> _TASK INSTRUCTIONS_
Take every line from the listing below that contains "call".
◇ ◇ ◇ ◇ ◇ ◇ ◇
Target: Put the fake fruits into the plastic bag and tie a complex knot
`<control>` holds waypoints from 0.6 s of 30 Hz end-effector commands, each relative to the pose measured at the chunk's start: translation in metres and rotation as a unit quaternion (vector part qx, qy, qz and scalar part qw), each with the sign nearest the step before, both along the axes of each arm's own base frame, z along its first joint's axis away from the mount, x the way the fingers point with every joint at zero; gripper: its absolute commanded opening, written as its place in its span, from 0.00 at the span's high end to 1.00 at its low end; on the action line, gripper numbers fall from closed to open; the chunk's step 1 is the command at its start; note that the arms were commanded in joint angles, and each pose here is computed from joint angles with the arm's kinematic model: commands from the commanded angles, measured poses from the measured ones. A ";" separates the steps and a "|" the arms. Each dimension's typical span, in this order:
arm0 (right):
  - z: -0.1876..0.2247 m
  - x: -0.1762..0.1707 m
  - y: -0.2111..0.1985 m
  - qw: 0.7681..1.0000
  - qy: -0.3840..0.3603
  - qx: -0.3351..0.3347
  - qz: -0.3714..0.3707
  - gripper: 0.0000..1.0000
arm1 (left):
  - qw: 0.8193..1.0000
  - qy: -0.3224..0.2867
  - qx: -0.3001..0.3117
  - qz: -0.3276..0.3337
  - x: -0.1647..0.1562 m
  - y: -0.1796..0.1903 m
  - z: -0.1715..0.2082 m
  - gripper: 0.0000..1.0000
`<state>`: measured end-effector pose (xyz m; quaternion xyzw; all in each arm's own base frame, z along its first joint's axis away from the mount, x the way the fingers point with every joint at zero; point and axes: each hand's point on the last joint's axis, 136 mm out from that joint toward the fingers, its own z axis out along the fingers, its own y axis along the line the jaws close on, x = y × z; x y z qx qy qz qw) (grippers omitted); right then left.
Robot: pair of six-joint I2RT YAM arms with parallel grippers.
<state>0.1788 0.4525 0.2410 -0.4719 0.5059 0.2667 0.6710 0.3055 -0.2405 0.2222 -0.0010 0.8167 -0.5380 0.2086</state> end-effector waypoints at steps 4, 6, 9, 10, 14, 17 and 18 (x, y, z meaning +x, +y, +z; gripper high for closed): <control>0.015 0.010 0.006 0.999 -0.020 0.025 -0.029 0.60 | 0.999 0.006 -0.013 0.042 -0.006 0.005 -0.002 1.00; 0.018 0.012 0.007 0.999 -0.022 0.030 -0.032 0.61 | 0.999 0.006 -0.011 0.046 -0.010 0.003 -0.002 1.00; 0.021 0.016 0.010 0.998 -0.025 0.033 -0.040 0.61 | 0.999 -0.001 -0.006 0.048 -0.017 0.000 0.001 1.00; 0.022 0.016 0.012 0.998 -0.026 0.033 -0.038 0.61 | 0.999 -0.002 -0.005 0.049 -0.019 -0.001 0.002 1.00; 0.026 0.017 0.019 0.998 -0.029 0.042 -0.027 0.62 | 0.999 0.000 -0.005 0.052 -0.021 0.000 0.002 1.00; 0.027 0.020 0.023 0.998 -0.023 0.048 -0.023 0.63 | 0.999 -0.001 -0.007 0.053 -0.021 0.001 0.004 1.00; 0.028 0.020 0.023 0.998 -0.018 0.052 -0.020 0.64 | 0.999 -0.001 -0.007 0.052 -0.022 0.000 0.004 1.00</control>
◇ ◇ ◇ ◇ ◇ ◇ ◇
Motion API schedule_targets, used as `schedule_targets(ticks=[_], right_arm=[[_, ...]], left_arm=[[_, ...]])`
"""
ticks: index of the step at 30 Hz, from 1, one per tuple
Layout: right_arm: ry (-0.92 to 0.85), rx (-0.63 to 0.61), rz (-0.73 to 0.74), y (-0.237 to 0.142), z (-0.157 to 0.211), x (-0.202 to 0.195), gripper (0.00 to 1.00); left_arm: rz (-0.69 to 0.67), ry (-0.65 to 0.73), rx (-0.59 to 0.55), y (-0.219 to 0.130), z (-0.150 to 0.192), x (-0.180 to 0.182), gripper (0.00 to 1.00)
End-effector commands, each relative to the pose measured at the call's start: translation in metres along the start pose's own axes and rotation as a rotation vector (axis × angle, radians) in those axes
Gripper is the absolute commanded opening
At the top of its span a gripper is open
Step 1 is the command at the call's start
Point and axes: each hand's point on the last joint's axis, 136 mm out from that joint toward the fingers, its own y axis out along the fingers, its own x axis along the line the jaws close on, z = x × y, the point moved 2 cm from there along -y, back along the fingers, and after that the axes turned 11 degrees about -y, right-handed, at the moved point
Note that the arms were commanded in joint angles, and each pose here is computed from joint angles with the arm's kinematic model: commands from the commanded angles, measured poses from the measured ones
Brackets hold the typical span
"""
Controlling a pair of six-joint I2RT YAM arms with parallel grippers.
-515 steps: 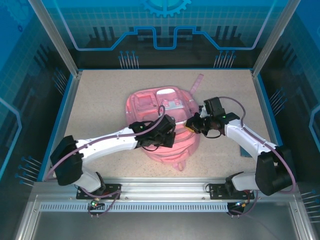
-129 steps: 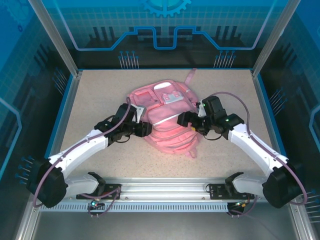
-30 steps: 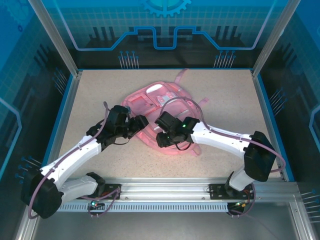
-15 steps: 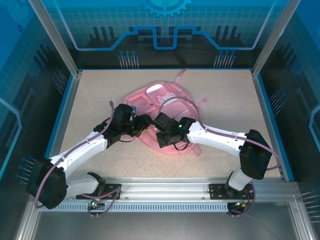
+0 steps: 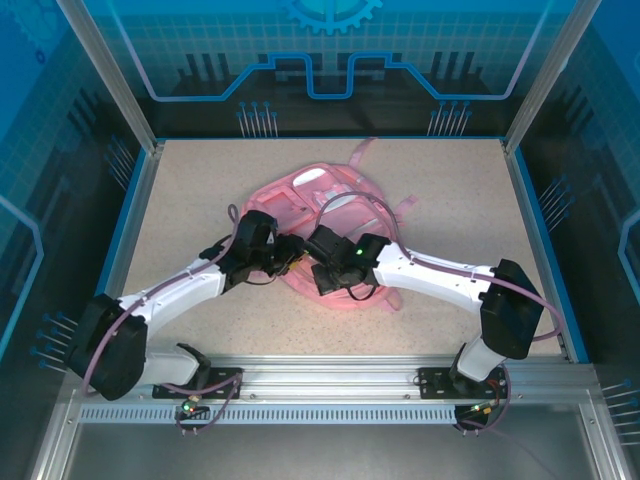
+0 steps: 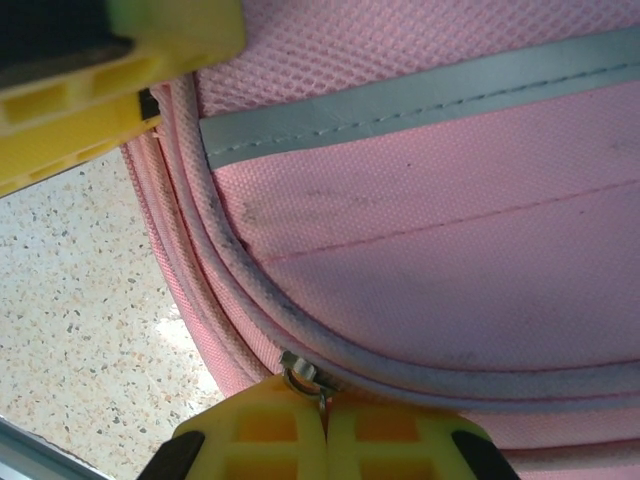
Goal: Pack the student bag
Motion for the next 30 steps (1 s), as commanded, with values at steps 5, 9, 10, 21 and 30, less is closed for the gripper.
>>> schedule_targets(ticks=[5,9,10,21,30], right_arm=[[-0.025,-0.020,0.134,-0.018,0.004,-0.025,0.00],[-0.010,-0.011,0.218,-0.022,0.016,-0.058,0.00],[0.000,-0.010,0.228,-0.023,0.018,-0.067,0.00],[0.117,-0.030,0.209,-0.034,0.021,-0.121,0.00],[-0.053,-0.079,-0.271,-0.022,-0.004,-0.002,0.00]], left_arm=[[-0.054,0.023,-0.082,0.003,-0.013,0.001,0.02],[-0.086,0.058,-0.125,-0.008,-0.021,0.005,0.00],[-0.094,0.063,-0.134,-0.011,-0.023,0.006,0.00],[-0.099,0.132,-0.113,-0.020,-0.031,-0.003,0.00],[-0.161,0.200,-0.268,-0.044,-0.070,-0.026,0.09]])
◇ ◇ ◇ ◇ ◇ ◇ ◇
> _TASK RESULT_
End-effector commands, each relative to the pose measured at the call's start: translation in metres along the start pose's own axes and rotation as a rotation vector (axis × angle, radians) in those axes
Step 1 is the command at the call's start

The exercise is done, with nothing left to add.